Under the new framework, only EU companies with more than 1,000 employees and annual net turnover above €450 million (~$527.14 million) will be required to undertake mandatory social and environmental reporting. The rules will also cover non-EU companies generating more than €450 million in EU turnover, as well as their subsidiaries and branches with over €200 million in EU turnover.
Reporting obligations will be substantially simplified, with sector-specific disclosures becoming voluntary. Lawmakers also ensured that large companies cannot transfer reporting responsibilities to smaller business partners. Firms with fewer than 1,000 employees will only be asked to provide information already included in voluntary standards. To support implementation, the European Commission will create a digital portal offering templates and guidance on EU and national reporting requirements.
Corporate due diligence obligations have also been scaled back.

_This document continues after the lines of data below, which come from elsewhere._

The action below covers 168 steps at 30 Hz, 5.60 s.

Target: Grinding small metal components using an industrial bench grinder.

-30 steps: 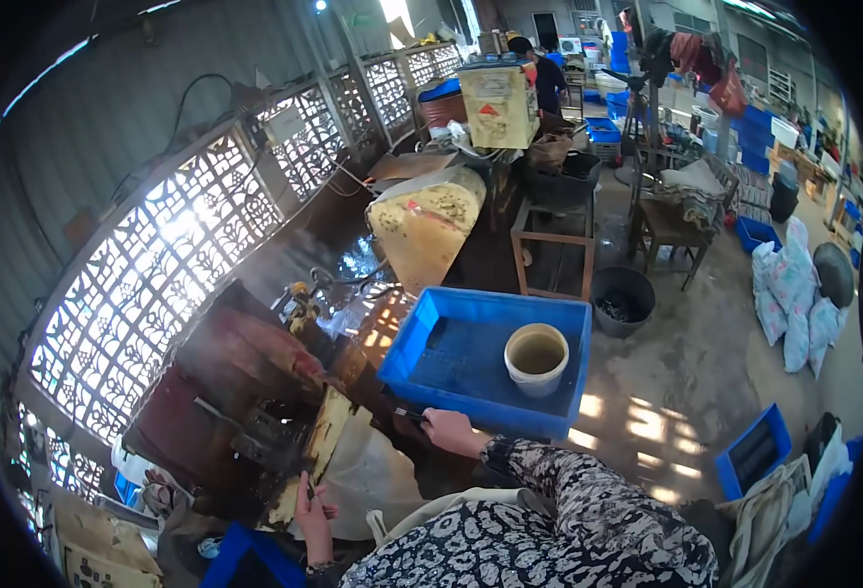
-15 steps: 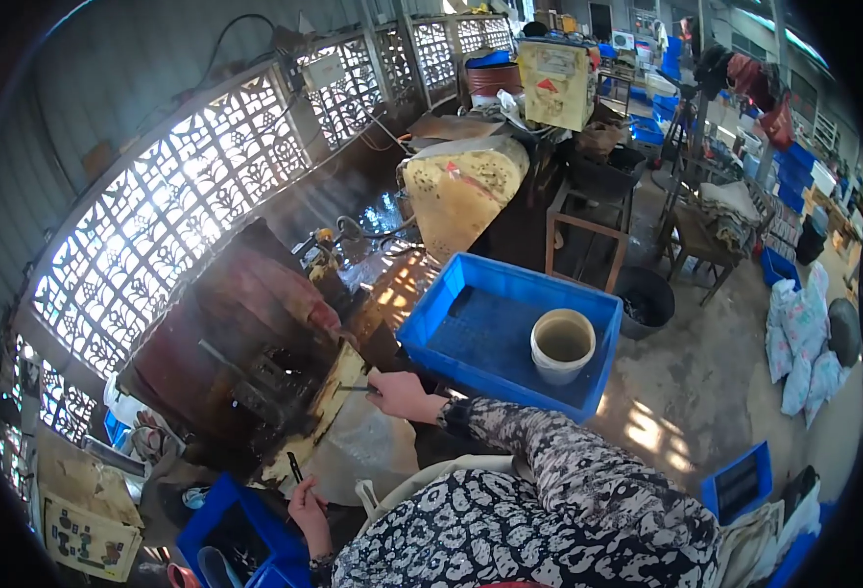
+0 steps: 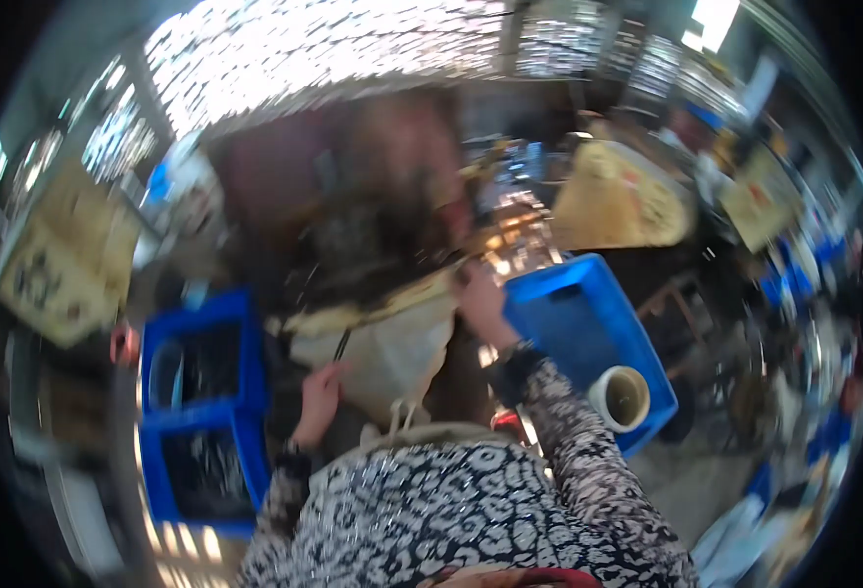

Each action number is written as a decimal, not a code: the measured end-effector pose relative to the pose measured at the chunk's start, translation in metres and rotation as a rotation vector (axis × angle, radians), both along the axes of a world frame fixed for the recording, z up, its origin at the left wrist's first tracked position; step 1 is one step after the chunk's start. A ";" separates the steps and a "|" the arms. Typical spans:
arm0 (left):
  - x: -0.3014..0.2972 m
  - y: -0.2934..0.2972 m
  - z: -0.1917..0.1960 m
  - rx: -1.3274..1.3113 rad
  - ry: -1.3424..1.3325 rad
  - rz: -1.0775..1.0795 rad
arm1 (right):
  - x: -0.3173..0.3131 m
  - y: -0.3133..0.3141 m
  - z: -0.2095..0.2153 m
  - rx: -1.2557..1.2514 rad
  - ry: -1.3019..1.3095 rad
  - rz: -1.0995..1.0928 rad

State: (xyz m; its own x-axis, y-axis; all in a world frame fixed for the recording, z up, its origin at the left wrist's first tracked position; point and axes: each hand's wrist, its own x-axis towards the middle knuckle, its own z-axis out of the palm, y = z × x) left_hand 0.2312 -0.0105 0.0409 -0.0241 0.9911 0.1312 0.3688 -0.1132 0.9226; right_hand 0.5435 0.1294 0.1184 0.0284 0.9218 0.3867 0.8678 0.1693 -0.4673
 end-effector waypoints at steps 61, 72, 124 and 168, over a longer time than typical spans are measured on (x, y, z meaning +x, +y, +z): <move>-0.098 0.071 0.061 0.187 -0.098 -0.036 | -0.201 0.151 0.121 0.146 -0.023 0.267; -0.096 0.070 0.061 0.201 -0.072 -0.042 | -0.202 0.149 0.121 0.163 0.000 0.273; -0.086 0.077 0.060 0.321 0.468 0.073 | -0.205 0.180 0.103 0.121 -0.084 0.210; -0.046 0.169 0.077 -0.466 0.301 -0.240 | -0.047 -0.058 0.068 -0.804 0.898 0.253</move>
State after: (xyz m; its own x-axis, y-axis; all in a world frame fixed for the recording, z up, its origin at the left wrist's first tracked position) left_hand 0.1854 0.1585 0.1176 0.1785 0.9189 -0.3518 0.6356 0.1652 0.7541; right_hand 0.4961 0.0714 0.1864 -0.2226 0.9068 -0.3581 0.1695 -0.3257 -0.9301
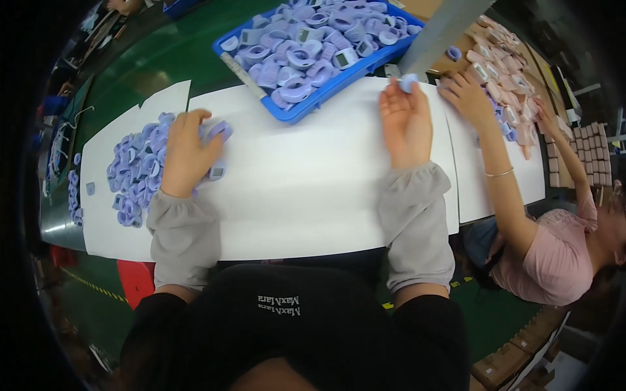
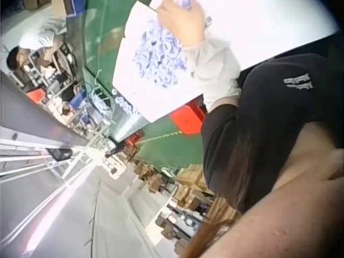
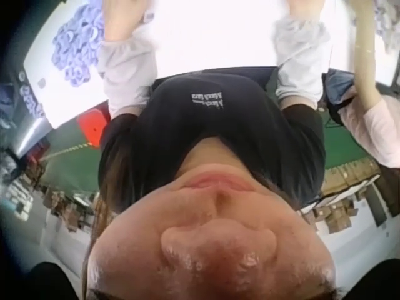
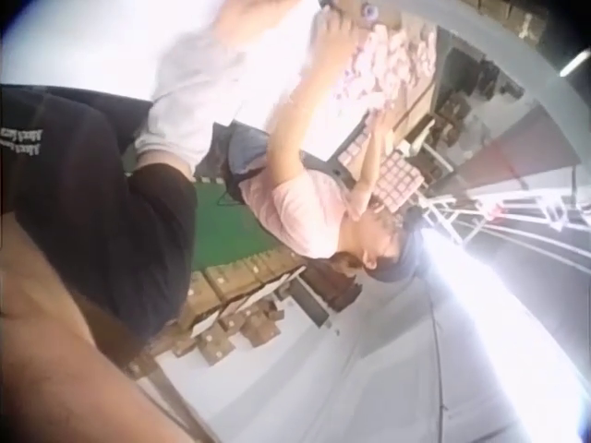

Only very large EU companies with more than 5,000 employees and annual net turnover exceeding €1.5 billion will need to assess and mitigate adverse human rights and environmental impacts across their value chains. The same threshold will apply to non-EU companies based on EU turnover. These companies may request information from smaller partners only when it cannot be obtained through other means.
Transition plans aligning business models with the shift to a sustainable economy will no longer be mandatory. Companies that fail to comply with the revised rules could face national-level penalties of up to 3 per cent of global net turnover. The due diligence directive will apply from July 26, 2029, the European Parliament said in a release.
“Parliament has listened to the concerns expressed by job creators across Europe. Backed by a broad majority, today’s vote delivers historic cost reductions while keeping Europe’s sustainability goals on track. This is an important first step in the ongoing efforts to simplify EU rules,” said rapporteur of the legal affairs committee Jorgen Warborn (EPP, SE).
The agreement was adopted with 428 votes in favour, 218 against and 17 abstentions. It now requires formal approval by the Council and will enter into force twenty days after publication in the Official Journal. The reforms form part of the Commission’s Omnibus I simplification package unveiled in February 2025.